THE TASK
Your task is to copy the lines of the data below from the line holding "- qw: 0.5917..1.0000" through the line holding "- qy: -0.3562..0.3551", inclusive, exactly and with nothing added.

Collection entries

+ + + + +

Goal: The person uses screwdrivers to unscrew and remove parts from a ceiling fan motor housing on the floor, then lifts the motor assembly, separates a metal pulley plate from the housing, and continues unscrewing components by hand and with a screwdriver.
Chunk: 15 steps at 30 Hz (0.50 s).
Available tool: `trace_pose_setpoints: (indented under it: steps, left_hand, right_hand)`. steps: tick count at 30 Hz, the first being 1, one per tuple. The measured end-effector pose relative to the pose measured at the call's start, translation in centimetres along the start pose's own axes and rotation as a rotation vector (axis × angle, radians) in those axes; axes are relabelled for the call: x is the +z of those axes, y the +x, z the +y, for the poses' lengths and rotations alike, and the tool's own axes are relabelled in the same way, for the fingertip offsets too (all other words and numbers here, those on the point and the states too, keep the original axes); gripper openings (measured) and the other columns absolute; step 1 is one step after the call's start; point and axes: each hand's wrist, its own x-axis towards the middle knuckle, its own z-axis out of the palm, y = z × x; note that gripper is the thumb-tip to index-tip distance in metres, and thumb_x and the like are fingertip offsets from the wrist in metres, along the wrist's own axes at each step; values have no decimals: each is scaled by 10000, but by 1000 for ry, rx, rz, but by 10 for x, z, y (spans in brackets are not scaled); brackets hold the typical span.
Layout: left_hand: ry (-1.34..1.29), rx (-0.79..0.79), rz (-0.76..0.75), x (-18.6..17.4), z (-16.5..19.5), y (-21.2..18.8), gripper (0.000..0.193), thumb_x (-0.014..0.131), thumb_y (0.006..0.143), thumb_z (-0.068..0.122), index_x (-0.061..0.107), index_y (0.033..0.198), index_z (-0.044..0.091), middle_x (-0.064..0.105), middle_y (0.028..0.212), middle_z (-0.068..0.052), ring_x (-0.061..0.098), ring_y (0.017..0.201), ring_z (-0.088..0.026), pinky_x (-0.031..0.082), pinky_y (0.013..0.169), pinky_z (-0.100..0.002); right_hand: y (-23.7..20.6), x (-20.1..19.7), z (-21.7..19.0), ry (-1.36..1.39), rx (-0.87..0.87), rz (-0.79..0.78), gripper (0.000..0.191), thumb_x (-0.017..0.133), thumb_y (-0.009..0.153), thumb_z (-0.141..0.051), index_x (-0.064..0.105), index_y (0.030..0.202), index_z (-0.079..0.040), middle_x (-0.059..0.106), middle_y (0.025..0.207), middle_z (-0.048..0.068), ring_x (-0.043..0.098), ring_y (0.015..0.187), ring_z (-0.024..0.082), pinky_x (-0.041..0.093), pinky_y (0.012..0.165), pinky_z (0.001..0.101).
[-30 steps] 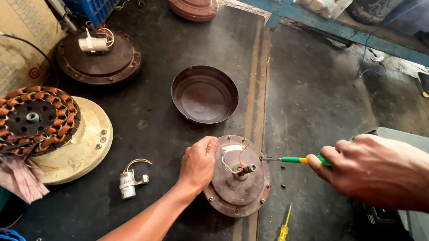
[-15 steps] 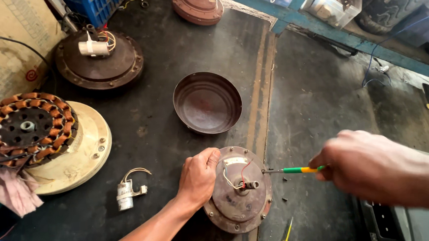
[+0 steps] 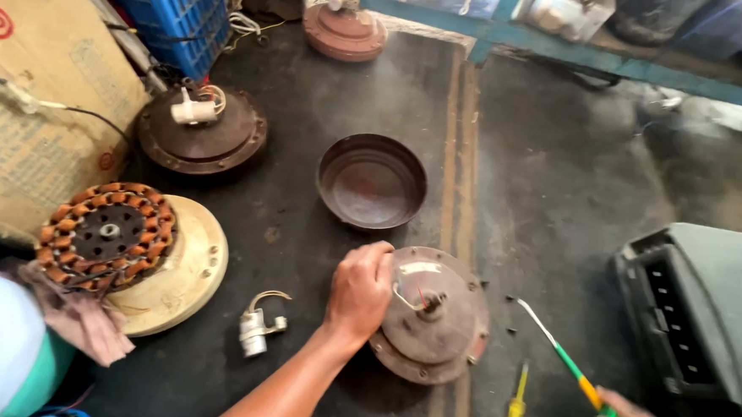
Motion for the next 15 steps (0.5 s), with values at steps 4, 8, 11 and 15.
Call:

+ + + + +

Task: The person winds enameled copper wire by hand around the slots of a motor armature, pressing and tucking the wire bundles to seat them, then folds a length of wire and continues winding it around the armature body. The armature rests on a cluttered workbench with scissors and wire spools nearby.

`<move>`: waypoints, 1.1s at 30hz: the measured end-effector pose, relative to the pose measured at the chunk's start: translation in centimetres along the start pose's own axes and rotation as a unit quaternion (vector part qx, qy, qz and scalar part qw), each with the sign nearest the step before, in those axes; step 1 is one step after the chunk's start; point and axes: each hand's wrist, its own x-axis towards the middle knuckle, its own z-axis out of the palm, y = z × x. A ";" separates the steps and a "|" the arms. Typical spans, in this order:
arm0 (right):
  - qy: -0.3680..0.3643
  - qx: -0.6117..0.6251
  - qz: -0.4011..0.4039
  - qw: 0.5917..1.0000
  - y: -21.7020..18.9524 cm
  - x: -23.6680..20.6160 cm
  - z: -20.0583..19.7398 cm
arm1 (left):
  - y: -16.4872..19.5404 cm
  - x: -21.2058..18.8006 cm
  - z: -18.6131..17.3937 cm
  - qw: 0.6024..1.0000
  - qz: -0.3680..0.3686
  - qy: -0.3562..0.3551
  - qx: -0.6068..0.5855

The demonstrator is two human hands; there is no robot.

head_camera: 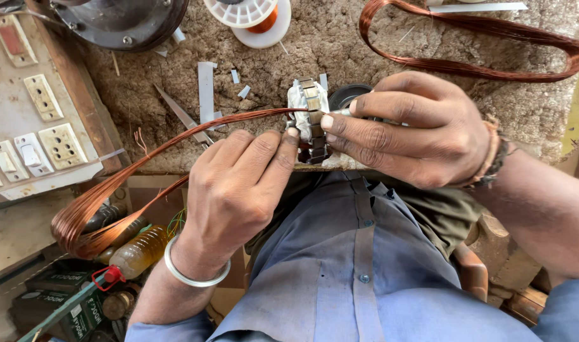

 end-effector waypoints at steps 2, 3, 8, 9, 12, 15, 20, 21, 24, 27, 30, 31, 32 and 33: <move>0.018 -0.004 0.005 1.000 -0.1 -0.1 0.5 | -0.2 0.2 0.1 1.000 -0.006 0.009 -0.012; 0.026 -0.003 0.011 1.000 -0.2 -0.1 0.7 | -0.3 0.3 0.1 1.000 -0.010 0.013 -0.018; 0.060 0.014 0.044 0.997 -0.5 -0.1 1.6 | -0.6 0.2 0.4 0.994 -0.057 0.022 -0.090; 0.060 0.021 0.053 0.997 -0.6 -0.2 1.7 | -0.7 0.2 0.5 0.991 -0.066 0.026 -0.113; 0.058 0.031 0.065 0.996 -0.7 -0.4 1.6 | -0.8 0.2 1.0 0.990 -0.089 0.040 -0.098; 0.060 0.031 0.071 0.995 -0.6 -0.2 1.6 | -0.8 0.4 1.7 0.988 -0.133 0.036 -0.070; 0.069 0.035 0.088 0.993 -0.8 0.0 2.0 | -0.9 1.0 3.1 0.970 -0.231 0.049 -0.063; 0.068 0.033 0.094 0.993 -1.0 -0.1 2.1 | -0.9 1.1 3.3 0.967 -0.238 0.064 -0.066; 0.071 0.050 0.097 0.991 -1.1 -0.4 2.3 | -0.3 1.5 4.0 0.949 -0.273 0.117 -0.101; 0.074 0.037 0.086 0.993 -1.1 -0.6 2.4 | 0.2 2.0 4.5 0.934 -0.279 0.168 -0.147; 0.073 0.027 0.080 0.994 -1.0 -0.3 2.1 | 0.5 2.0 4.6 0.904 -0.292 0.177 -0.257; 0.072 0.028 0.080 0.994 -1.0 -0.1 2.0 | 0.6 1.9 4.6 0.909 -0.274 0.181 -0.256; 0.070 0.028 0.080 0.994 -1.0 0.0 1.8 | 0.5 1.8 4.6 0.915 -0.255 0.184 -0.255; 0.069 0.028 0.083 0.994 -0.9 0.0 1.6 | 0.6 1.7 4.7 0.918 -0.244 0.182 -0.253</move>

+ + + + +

ANSWER TO THIS TASK
  - qw: 0.5917..1.0000
  - y: -21.7020..18.9524 cm
  - x: -23.6680..20.6160 cm
  - z: -20.0583..19.7398 cm
arm1 (left):
  - y: -16.4872..19.5404 cm
  - x: -21.2058..18.8006 cm
  - z: -18.6131..17.3937 cm
  - qw: 0.6024..1.0000
  - qz: -0.3680..0.3686
  - qy: -0.3562..0.3551

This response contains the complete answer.